4. Off-by-one risk in `num_episodes` mode trailing boundary

File: policy_runner.py (lines ~141–148)

last_step = (num_steps_completed - 1) if num_steps is not None else num_steps_completed

In num_episodes mode, the comment says "break fired before increment." This is correct if the break at the episode-count check fires before num_steps_completed += 1. However, the break can also fire when num_steps is not None inside the inner if num_steps ... branch. Verify that both exit paths are covered by the same formula, especially when num_episodes mode terminates mid-step due to the num_episodes_completed >= num_episodes check happening after num_steps_completed is already incremented (the +=1 appears before the episode count check in the original code).

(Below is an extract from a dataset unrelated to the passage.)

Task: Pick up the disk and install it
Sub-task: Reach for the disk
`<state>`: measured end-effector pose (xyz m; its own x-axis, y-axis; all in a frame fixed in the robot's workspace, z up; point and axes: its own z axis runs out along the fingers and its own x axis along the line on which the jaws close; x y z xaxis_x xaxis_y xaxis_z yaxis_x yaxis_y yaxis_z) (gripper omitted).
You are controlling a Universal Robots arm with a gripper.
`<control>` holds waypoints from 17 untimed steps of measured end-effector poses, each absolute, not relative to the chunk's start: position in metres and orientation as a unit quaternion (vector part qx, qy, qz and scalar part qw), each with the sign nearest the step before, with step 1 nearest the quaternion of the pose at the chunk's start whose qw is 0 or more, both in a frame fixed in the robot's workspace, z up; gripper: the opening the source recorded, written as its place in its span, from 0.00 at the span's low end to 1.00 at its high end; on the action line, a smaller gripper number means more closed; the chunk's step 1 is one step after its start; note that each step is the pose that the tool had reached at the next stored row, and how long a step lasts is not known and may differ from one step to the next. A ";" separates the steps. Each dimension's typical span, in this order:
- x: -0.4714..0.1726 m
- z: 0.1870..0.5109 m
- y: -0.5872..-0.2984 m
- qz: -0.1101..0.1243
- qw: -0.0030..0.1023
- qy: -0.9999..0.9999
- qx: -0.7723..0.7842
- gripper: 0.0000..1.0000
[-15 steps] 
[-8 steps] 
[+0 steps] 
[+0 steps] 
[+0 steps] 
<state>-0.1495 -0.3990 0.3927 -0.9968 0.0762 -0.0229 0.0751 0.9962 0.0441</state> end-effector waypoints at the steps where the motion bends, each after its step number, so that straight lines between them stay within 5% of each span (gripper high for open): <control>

5. Memory accumulation unbounded — no chunked flush for multi-env recording

File: camera_video.py

The docstring warns about ~3.8 GB for 10 envs / 500 steps / 512×512×3, but there's no runtime guard. For longer runs where video_length is large, the in-memory buffers will grow linearly until _flush(). Consider adding a configurable max_buffer_frames parameter that triggers an intermediate flush-and-stitch, or at minimum a runtime warning when the estimated buffer exceeds a threshold (e.g., 2 GB).

🟢 Suggestions / Nits

6. `EpisodeRecord.arena_env_args` typed as `list[str]` but populated with `list(job.arena_env_args)`

File: episode_record.py (field declaration) vs job_manager.py (arena_env_args is read from a dict)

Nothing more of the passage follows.